## Task objective
Where does the word "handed" show up in the records? Copy every line that holds it.

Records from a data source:
────────

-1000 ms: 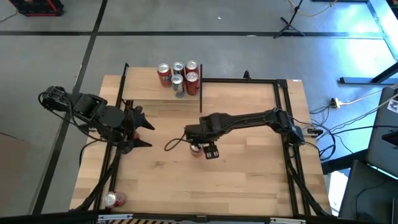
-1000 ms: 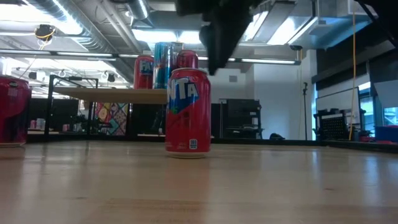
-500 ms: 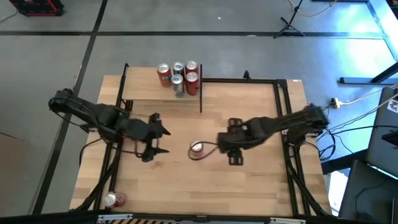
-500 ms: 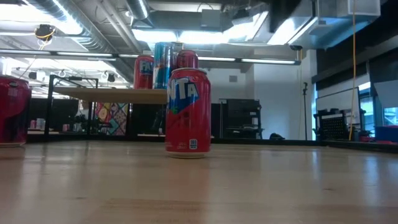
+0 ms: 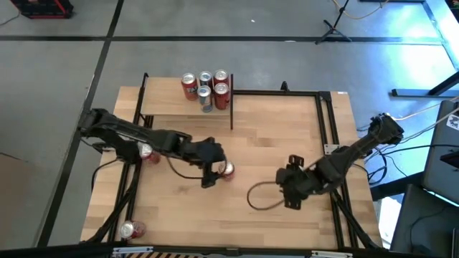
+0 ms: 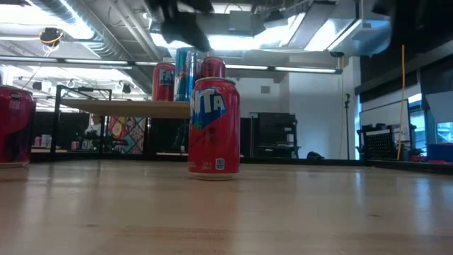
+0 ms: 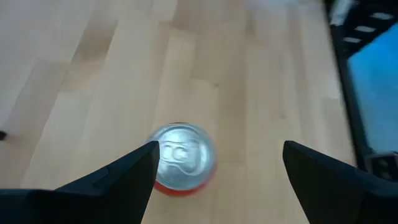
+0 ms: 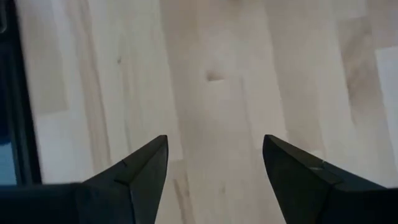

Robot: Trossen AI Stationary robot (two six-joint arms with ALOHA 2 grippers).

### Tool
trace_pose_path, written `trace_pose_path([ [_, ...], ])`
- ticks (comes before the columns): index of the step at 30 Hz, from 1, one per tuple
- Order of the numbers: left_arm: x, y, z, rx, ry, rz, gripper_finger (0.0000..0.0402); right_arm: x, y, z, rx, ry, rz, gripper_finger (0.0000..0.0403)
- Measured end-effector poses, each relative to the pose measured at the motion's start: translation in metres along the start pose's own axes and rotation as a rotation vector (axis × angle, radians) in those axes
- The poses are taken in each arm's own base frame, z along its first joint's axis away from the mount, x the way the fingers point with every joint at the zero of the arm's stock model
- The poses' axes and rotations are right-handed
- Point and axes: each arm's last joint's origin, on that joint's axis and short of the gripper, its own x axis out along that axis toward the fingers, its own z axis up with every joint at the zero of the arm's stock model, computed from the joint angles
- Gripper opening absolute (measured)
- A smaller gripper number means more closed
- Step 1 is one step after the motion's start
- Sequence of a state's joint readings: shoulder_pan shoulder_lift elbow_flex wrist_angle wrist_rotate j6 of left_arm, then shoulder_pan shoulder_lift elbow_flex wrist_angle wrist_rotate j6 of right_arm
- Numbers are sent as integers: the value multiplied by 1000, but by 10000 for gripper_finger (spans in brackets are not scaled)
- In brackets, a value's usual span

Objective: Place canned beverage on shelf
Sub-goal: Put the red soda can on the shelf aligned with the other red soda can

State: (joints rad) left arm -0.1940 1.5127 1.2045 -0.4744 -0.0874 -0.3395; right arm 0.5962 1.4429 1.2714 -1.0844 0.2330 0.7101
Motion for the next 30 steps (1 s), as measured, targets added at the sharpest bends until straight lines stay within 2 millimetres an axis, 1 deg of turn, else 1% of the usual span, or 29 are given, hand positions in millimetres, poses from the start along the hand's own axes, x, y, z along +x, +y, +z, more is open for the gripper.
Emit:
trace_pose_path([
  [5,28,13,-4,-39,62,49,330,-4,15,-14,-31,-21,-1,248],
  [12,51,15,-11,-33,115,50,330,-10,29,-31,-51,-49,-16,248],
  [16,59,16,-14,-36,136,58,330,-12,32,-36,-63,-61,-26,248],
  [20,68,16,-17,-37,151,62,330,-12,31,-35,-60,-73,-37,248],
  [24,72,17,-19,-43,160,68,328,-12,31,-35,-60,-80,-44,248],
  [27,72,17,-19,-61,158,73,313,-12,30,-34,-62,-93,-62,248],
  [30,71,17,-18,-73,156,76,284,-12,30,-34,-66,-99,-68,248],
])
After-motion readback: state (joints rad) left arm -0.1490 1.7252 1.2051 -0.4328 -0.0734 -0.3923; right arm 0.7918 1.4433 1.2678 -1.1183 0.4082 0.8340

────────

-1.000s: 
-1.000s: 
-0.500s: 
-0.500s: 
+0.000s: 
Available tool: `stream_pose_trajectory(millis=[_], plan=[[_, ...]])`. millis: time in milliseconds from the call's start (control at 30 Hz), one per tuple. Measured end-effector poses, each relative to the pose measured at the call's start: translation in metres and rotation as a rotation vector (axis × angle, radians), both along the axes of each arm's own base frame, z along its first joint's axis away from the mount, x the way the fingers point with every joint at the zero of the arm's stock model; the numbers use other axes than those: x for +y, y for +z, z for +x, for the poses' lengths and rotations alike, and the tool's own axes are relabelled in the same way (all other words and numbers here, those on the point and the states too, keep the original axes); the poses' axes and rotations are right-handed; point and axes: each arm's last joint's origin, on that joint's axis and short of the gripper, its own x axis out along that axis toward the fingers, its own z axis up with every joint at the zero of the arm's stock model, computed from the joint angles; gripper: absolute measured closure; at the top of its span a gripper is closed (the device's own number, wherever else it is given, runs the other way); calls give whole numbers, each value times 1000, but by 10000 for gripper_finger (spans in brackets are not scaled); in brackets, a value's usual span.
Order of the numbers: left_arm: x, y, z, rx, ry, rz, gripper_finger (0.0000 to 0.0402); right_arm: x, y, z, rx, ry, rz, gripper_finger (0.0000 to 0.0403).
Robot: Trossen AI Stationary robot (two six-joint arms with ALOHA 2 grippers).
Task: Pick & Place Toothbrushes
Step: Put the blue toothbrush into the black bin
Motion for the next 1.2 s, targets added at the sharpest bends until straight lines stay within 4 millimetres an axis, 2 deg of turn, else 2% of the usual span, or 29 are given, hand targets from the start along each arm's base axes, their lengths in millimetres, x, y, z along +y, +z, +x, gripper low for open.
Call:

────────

## Solution for this task
- The poses' axes and rotations are right-handed
Available tool: `stream_pose_trajectory(millis=[_], plan=[[_, ...]])`. millis: time in milliseconds from the call's start (control at 30 Hz), one per tuple. Measured end-effector poses, each relative to the pose measured at the call's start: translation in metres and rotation as a rotation vector (axis × angle, radians), both along the axes of each arm's own base frame, z along its first joint's axis away from the mount, x the way the fingers point with every joint at the zero of the arm's stock model; the numbers use other axes than those: x for +y, y for +z, z for +x, for the poses' lengths and rotations alike, and the tool's own axes are relabelled in the same way (all other words and numbers here, those on the point and the states too, keep the original axes); the poses' axes and rotations are right-handed; point and axes: each arm's last joint's origin, on that joint's axis and short of the gripper, its own x axis out along that axis toward the fingers, its own z axis up with every joint at the zero of the arm's stock model, computed from the joint angles; gripper: absolute measured closure; at the top of its span a gripper is closed (the device's own number, wherever else it is given, runs the other way); calls give whole numbers, each value times 1000, but by 10000 for gripper_finger (spans in brackets are not scaled); in brackets, a value's usual span.

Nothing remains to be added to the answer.